=== Data ===

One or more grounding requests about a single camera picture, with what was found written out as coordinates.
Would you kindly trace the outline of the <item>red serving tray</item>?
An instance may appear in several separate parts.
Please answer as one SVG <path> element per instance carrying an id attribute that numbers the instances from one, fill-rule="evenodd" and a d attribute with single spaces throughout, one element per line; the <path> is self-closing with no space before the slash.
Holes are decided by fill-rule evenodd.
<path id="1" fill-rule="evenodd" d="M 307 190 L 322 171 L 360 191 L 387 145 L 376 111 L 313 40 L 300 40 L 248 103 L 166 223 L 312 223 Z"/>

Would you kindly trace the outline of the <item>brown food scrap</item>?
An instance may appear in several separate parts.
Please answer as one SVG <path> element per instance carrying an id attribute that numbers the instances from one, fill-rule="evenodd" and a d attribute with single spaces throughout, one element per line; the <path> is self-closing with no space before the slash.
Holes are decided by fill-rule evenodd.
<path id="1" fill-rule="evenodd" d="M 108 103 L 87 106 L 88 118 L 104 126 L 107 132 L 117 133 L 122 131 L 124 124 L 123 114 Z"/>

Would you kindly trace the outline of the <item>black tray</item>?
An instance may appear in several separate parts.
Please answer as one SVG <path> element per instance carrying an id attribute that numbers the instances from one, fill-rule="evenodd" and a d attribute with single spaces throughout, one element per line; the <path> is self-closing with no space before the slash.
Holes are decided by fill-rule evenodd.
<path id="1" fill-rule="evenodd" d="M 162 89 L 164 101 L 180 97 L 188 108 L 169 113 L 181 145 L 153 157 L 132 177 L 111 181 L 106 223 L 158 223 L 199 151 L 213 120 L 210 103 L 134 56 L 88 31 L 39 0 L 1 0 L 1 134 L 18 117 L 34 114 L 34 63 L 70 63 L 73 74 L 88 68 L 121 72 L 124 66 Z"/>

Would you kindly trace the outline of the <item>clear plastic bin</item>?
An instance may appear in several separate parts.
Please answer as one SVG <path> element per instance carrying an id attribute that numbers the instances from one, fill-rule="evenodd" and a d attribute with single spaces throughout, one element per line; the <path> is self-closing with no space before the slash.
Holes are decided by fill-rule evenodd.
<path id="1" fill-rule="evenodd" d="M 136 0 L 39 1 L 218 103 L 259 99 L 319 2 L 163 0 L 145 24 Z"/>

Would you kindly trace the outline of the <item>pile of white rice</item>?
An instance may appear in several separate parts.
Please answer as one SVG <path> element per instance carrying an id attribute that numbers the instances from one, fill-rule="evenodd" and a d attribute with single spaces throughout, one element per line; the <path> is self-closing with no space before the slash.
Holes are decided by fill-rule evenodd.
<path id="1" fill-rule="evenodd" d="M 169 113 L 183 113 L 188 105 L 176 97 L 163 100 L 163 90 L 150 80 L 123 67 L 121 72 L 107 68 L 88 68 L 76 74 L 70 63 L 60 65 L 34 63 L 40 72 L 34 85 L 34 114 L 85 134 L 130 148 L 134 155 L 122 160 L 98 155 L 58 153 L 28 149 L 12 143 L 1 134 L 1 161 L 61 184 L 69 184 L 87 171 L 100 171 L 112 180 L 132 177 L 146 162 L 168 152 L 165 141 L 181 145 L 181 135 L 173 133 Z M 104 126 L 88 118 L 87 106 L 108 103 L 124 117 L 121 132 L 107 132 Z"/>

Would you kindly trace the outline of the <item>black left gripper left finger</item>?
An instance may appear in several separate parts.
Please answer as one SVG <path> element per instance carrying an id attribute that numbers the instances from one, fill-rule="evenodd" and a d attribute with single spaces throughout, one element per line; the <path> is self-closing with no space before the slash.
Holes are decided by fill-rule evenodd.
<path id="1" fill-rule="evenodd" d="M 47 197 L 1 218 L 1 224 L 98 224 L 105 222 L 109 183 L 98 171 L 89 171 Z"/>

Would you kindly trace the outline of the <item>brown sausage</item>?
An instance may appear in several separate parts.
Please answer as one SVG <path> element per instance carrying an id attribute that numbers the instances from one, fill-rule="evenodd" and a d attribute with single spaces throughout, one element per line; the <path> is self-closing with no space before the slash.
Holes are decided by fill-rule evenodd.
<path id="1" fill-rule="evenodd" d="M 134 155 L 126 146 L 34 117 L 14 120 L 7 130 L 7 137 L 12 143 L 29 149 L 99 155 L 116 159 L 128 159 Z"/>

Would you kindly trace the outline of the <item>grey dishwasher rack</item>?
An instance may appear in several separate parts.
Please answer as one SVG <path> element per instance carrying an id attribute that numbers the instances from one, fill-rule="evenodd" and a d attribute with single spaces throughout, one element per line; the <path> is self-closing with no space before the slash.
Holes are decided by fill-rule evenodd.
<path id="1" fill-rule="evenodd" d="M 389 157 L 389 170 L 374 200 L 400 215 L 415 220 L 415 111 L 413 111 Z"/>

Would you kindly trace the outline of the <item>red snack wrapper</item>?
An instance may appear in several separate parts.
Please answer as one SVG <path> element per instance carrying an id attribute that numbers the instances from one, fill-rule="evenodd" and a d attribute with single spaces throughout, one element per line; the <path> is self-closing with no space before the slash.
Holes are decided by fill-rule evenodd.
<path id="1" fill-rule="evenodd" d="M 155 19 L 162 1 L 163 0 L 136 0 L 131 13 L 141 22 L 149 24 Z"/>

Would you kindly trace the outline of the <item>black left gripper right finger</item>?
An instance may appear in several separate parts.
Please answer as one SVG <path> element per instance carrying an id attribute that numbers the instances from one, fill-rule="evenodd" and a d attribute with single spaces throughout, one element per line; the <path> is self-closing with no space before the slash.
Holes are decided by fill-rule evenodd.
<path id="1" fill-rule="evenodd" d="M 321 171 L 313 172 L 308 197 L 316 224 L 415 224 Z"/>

===

— Instructions to follow —
How many lines of the data contain the word "black"? Answer with the number alone.

— Task answer —
3